■ YOUR OBJECTIVE: Copy out each line of the listing that has the word "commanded" in it.

[SOURCE DATA]

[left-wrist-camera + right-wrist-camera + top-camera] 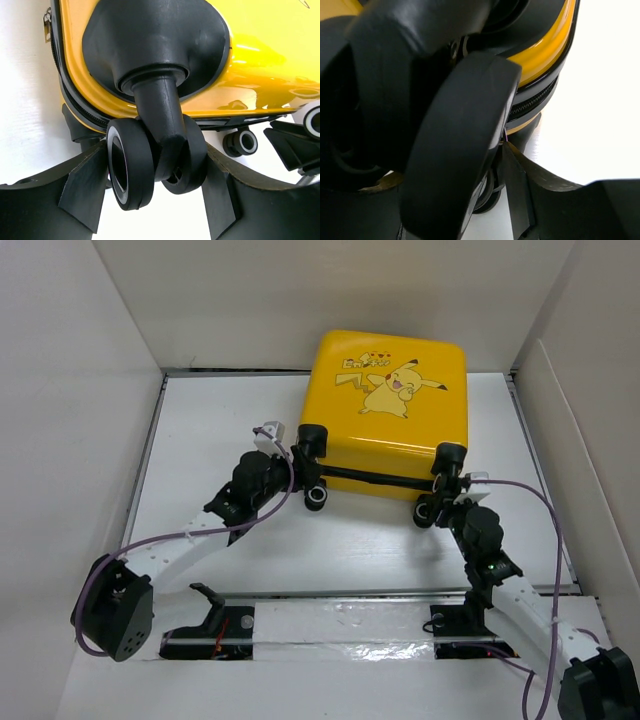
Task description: Pack the luggage
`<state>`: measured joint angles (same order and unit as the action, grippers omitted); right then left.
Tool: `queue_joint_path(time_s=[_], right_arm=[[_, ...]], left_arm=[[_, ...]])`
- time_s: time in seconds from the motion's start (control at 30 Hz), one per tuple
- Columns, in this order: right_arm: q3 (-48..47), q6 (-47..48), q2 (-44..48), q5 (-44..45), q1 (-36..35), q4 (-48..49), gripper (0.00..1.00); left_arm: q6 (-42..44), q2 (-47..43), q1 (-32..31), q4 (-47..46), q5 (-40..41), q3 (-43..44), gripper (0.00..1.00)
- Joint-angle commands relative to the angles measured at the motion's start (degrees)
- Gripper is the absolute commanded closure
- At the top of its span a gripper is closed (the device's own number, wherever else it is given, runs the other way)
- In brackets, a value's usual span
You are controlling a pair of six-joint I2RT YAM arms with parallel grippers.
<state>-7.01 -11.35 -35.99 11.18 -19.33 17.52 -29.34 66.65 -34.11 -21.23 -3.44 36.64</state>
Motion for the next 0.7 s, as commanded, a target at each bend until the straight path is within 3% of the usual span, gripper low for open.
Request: queue_joint_path(time_s=[0.0,0.23,0.43,0.53,0.6,0.67], right_arm=[[-3.45,2.21,0.04,3.51,2.97,6.3,0.45],[-3.63,2.65,-4.96,-3.61,8.16,10.42,0.4],[-2.22,6.6,-8.48,-8.54,8.87,23.43,0.4],[-1.26,7.31,-9.44,-7.84,8.87,29.04,0.58],[-1.78,7.75,-10.76,-7.58,8.87,31.6,0.77],[-2.05,7.93,-13.3,-7.58,8.87,34.15,0.85]], left_arm=[[-2.21,-4.34,-0.43,-6.27,-2.63,-0.69,1.0],[-4.85,-6.44,-0.43,-9.79,-1.39,-2.45,1.0],[-4.58,-7.59,-0.43,-9.79,-0.78,-3.24,1.0],[-5.02,-7.15,-0.43,-10.84,-1.65,-3.86,1.0],[-5.29,-6.54,-0.43,-11.63,-2.09,-4.3,1.0],[-5.55,-6.01,-0.43,-11.99,-2.62,-4.65,1.0]])
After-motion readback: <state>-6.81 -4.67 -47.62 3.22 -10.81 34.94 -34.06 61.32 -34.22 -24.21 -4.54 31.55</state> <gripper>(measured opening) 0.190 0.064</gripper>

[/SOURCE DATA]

■ SOLUTION:
- Gripper is the absolute commanded closure
Motion for the next 0.7 s, as commanded, a target at each bend until the straight path is within 3% of the usual span, gripper low for open.

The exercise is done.